[EXERCISE DESCRIPTION]
Filter by the string "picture": return the lines of the material that contain it.

[INPUT MATERIAL]
__________________________________________________

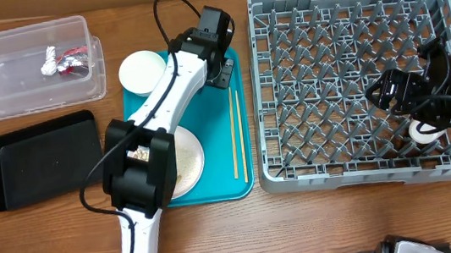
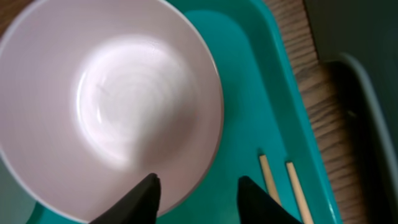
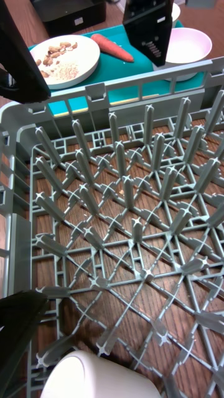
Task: Sort waste into correct bins and load items into the dishwasher
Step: 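Grasp the pink-lined white bowl with the left gripper and lift it, then carry the bowl over the rack and set it down upside down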
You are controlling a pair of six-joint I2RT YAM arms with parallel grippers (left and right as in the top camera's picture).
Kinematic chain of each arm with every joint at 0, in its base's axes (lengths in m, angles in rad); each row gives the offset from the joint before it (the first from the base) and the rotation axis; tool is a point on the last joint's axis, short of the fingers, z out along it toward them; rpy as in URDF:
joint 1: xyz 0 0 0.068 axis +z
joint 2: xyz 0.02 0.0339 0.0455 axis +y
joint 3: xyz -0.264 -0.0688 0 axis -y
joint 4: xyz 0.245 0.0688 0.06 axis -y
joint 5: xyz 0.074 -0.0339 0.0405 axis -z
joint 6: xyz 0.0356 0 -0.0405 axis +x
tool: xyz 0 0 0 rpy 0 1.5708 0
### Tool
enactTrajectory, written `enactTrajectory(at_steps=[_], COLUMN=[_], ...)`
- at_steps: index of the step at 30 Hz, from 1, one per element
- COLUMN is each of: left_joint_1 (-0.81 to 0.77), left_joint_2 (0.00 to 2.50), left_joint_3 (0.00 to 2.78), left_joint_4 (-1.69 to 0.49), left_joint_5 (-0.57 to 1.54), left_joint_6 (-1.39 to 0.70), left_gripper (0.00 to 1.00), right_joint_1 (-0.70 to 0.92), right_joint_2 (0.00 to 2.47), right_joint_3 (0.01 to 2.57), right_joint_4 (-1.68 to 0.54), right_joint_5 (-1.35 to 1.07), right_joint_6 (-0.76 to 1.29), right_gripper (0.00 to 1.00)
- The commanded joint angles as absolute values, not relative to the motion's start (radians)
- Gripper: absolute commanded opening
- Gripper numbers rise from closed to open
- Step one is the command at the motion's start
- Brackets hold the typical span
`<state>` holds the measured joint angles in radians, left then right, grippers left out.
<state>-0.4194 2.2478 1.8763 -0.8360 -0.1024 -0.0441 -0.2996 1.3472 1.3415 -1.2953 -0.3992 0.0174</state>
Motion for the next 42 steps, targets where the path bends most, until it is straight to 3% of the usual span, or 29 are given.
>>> enactTrajectory(at_steps=[1, 3, 5, 7, 11, 15, 18, 21, 24, 27, 29, 35, 42], left_joint_1=[-0.425, -0.424, -0.424, -0.424, -0.424, -0.424, -0.426, -0.426, -0.429, -0.45, -0.48, -0.561, -0.653], left_joint_2=[2.286, 2.286, 2.286, 2.287, 2.287, 2.278, 2.25, 2.236, 2.234, 2.238, 2.266, 2.349, 2.492], left_joint_3=[1.882, 1.882, 1.882, 1.882, 1.882, 1.919, 2.074, 2.249, 2.407, 2.447, 2.44, 2.436, 2.437], left_joint_4=[-0.826, -0.805, -0.798, -0.788, -0.783, -0.791, -0.86, -0.929, -0.934, -0.712, -0.453, -0.081, 0.121], left_joint_5=[-0.116, -0.115, -0.115, -0.115, -0.116, -0.113, -0.045, 0.102, 0.397, 0.813, 0.957, 0.97, 0.972], left_joint_6=[-0.029, -0.029, -0.029, -0.03, -0.03, -0.03, -0.03, -0.046, -0.089, -0.217, -0.414, -0.677, -0.878], left_gripper=[0.34, 0.29, 0.17, 0.16, 0.04, 0.04, 0.04, 0.04, 0.04, 0.04, 0.04, 0.04, 0.04], right_joint_1=[-0.295, -0.295, -0.295, -0.295, -0.295, -0.295, -0.305, -0.338, -0.364, -0.364, -0.364, -0.364, -0.364], right_joint_2=[1.337, 1.337, 1.337, 1.337, 1.337, 1.337, 1.337, 1.337, 1.337, 1.337, 1.337, 1.337, 1.337], right_joint_3=[1.349, 1.349, 1.349, 1.349, 1.349, 1.349, 1.349, 1.349, 1.349, 1.349, 1.349, 1.349, 1.349], right_joint_4=[-1.293, -1.293, -1.293, -1.293, -1.293, -1.294, -1.304, -1.308, -1.31, -1.316, -1.353, -1.386, -1.397], right_joint_5=[-0.394, -0.394, -0.394, -0.394, -0.394, -0.392, -0.26, -0.109, -0.098, -0.089, 0.087, 0.178, 0.218], right_joint_6=[0.007, 0.007, 0.007, 0.007, 0.007, 0.007, 0.064, 0.175, 0.192, 0.192, 0.311, 0.386, 0.398], right_gripper=[0.99, 0.99, 0.99, 0.99, 0.99, 0.99, 0.99, 1.0, 1.0, 1.0, 1.0, 1.0, 1.0])
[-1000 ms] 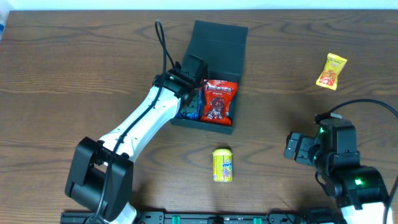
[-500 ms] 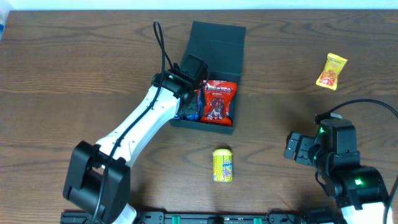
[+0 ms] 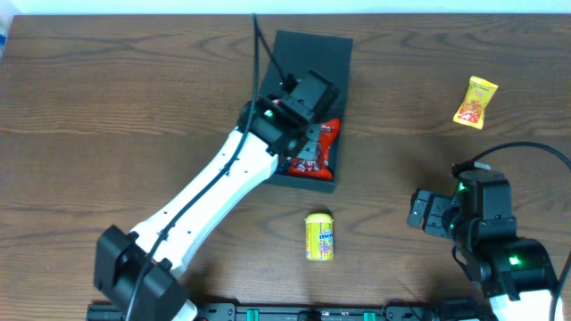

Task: Pack container
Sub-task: 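Push the mints tin down into the box with the left gripper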

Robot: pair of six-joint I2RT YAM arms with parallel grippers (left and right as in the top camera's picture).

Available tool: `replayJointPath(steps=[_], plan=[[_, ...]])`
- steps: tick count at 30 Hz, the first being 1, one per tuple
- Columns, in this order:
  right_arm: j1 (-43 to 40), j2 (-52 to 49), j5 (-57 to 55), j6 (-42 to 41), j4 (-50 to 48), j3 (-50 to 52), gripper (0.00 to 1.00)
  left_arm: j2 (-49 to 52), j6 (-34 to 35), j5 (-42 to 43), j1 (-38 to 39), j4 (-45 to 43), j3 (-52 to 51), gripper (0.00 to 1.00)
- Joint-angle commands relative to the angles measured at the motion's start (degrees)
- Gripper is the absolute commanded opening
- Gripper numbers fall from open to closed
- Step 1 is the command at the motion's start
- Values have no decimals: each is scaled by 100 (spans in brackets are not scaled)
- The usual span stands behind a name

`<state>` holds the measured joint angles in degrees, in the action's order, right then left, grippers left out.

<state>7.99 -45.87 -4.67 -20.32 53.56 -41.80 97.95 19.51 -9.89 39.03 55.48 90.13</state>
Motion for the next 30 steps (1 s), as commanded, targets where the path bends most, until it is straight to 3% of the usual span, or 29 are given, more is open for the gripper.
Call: replayJointPath(steps=[1, 11, 30], plan=[[-42, 15, -24, 66, 4, -9, 99, 398, 44, -122, 68, 33, 372, 17], [-42, 15, -24, 66, 4, -9, 99, 1725, 22, -127, -39, 72, 1215, 17], [-42, 15, -24, 66, 4, -9, 99, 2345, 22, -98, -511, -505, 1215, 21]])
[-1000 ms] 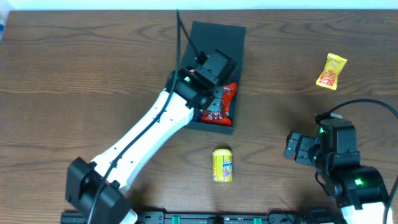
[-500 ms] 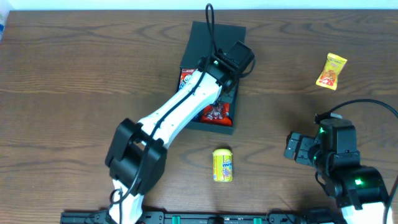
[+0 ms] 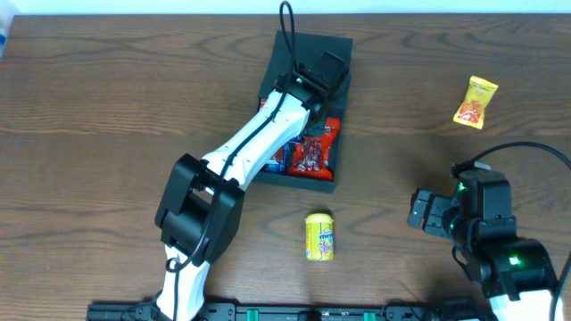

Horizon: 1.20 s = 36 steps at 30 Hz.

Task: Pack container
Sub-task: 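Push the mints tin down into the box with the left gripper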

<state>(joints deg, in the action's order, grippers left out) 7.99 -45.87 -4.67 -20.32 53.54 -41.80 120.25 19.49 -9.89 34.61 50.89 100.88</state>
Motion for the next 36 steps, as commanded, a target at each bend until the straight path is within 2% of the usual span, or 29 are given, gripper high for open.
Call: replayJointPath(steps=[1, 23, 28, 33, 35, 36], plan=[[-42, 15, -24, 66, 7, -9, 99, 116, 26, -94, -90, -66, 140, 21], [-42, 15, -24, 66, 7, -9, 99, 481, 24, -79, -247, -374, 140, 22], [-42, 15, -24, 66, 7, -9, 99, 485, 24, -83, -251, -439, 140, 30], [-42, 15, -24, 66, 7, -9, 99, 485, 24, -81, -251, -437, 140, 44], [-42, 15, -24, 66, 7, -9, 99, 485, 24, -81, -251, -435, 140, 54], [-42, 15, -24, 66, 7, -9, 99, 485, 24, -83, -251, -435, 140, 54]])
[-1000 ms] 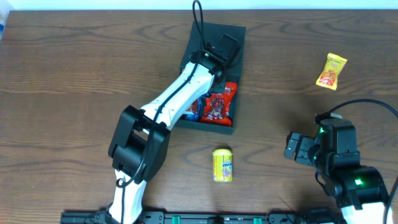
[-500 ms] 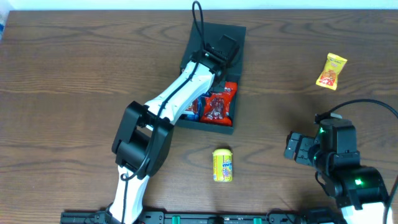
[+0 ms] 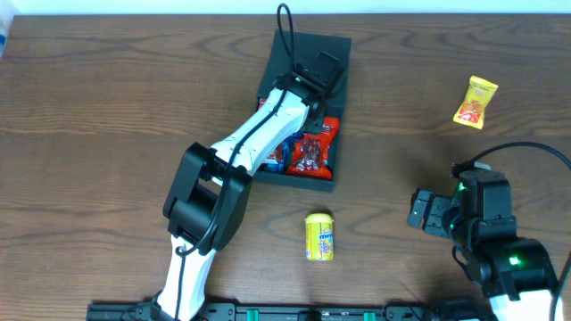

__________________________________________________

[COMPLETED TASK]
You are controlling a pair of six-joint I2RT YAM arms with parallel grippers (left and right as in the top camera's picture).
Robot: pair of six-joint I2RT YAM arms with parallel grippers (left and right as in the top camera's picture).

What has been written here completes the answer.